Machine Learning based robot perception and control for safety monitoring

Fusion-Perception-to-Action Transformer: Enhancing Robotic Manipulation with 3D Visual Fusion Attention and Proprioception

Most robot learning relies on images, limiting 3‑D manipulation. We propose FP2AT, combining voxel features, multiscale attention, and proprioceptive encoding with a coarse‑to‑fine strategy. Validated in simulation and real robots, FP2AT achieves superior accuracy and efficiency over state‑of‑the‑art methods.

Robustly solving PnL problem using Clifford tori

The Perspective-n-Line (PnL) problem, which estimates absolute camera pose from 3D–2D line correspondences, is fundamental in computer vision and robotics but is often affected by noise and mismatches. To address this, we propose a robust solution showing that candidate rotations lie on a Clifford torus, with orientation obtained from the intersections of multiple tori and translation solved through linear fitting. This formulation enhances robustness to noise and outliers while simplifying computation. Extensive experiments demonstrate that the method achieves accurate and reliable pose estimation, outperforming existing approaches under challenging conditions.

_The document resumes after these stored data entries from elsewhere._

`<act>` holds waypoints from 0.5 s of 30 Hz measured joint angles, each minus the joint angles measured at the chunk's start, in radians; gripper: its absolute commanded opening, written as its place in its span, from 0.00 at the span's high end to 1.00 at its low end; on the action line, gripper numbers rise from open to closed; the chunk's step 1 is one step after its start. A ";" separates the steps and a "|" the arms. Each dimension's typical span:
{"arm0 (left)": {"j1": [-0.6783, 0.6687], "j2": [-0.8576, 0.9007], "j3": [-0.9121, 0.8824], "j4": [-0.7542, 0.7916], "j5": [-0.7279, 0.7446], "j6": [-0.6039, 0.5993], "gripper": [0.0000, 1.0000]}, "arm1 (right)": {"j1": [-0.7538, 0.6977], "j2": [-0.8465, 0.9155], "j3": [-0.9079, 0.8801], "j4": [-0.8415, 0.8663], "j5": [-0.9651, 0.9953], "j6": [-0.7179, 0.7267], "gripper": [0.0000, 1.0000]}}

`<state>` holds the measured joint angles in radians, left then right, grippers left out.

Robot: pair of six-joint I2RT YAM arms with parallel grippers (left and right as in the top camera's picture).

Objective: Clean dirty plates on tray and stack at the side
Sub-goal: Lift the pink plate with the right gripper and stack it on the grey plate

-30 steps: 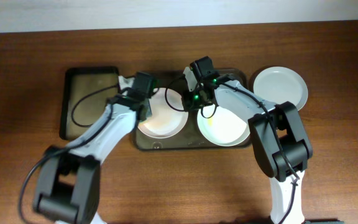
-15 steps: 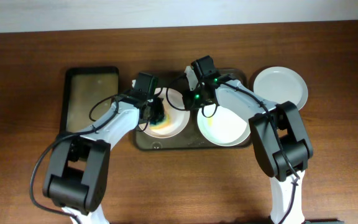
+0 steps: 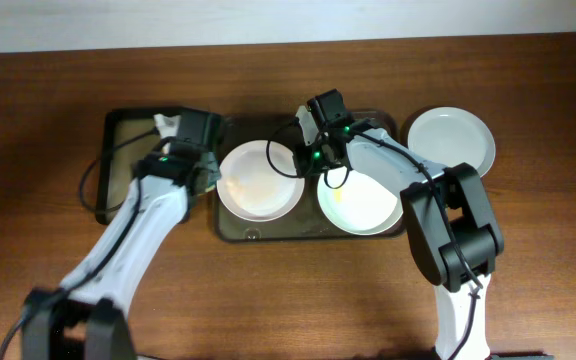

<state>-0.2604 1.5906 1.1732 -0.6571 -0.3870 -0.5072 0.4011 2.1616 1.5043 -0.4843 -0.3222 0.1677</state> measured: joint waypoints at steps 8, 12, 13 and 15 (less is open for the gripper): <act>0.175 -0.139 0.000 -0.087 0.085 -0.029 1.00 | 0.066 -0.238 0.001 -0.065 0.366 -0.126 0.96; 0.282 -0.139 -0.001 -0.137 0.113 -0.033 1.00 | 0.217 -0.335 0.005 -0.035 0.678 -0.251 0.96; 0.301 -0.139 -0.001 -0.146 0.117 -0.034 1.00 | 0.264 -0.345 0.005 -0.007 0.793 -0.310 0.96; 0.323 -0.139 -0.001 -0.149 0.129 -0.035 1.00 | 0.332 -0.347 0.005 0.038 0.945 -0.415 0.96</act>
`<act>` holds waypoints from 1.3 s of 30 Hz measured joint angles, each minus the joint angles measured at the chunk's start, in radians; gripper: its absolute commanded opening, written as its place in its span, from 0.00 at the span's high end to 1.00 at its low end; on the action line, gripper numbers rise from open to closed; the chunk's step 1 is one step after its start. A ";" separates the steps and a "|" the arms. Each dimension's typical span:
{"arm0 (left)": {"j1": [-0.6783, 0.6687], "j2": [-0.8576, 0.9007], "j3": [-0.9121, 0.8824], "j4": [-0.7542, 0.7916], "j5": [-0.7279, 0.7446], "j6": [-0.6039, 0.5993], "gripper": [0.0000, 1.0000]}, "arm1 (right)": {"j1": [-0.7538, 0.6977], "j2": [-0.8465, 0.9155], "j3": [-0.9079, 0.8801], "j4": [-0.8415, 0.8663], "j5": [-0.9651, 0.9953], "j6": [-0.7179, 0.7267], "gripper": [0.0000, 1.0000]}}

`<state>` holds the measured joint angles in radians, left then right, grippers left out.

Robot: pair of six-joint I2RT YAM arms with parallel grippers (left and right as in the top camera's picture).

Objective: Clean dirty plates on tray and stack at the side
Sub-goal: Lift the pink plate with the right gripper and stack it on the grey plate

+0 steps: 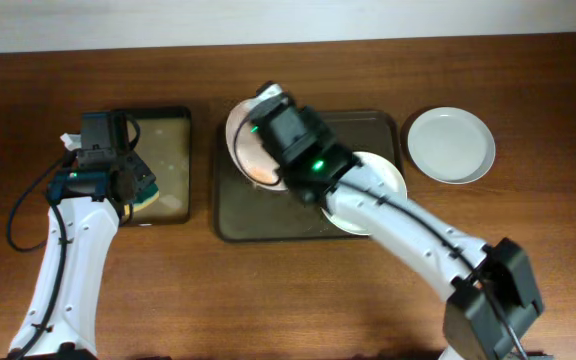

TiGDistill-BEV: Multi-view BEV 3D Object Detection via Target Inner-Geometry Learning Distillation

Accurate multi-view 3D object detection is crucial for autonomous driving, yet bridging LiDAR–camera representation gaps remains challenging. We propose TiGDistill-BEV, which distills LiDAR knowledge into camera-based BEV detectors via a Target Inner-Geometry scheme. Two key modules are introduced: inner-depth supervision to capture object-level spatial structures, and inner-feature BEV distillation to transfer high-level semantics. Inter-channel and inter-keypoint distillation further reduce domain gaps. Experiments on nuScenes show TiGDistill-BEV achieves state-of-the-art performance with 62.8% NDS, surpassing prior methods.

Research Projects

  • Principal Investigator, Research and application of multi-modal sensing and data-driven intelligent process planning technology for industrial robot, Macao Science and Technology Development Fund Key R&D Project, 2020-2023.
  • Principal Investigator, Research and Application for Intelligent Detection of Packaging Quality about Semiconductor Devices, Joint research project funded by the Ministry of Science and Technology and the Macao Science and Technology Development Fund, 2024-2026.
  • Principal Investigator, Development of a Safety Guaranteed Surgical Navigation System Based on Globally Optimal Registration Algorithm, Macao Science and Technology Development Fund Project, 2023-2026.
  • Principal Investigator, Research and application of 3D robotics vision based intelligent self-positioning manufacturing and compliance control, Guangdong Provincial Department of Science and Technology – Special Topic on the Transformation of Hong Kong and Macao Scientific and Technological Achievements, 2023-2024.
  • Principal Investigator, Safety evaluation and maintenance management of key on board electromechanical equipment of Rail Transit in Great Bay Area, Guangdong-Guangzhou Joint Fund Guangdong-Hong Kong-Macao Research Team Project, 2020-2024.
  • Principal Investigator, Integrated Elevator safety monitoring big data system and application in smart community, UM-Huafa Group Joint Lab Fund, 2022-2025.
  • Principal Investigator, Key technologies and applications for robust production of welding equipment, Guangzhou International Science and Technology Cooperation Project, 2023-2025.
  • Principal Investigator, Vertical traffic safety monitoring empowers the construction of smart communities, Zhuhai Science and Technology Innovation Bureau Hong Kong and Macao Cooperation Project, 2023-2025.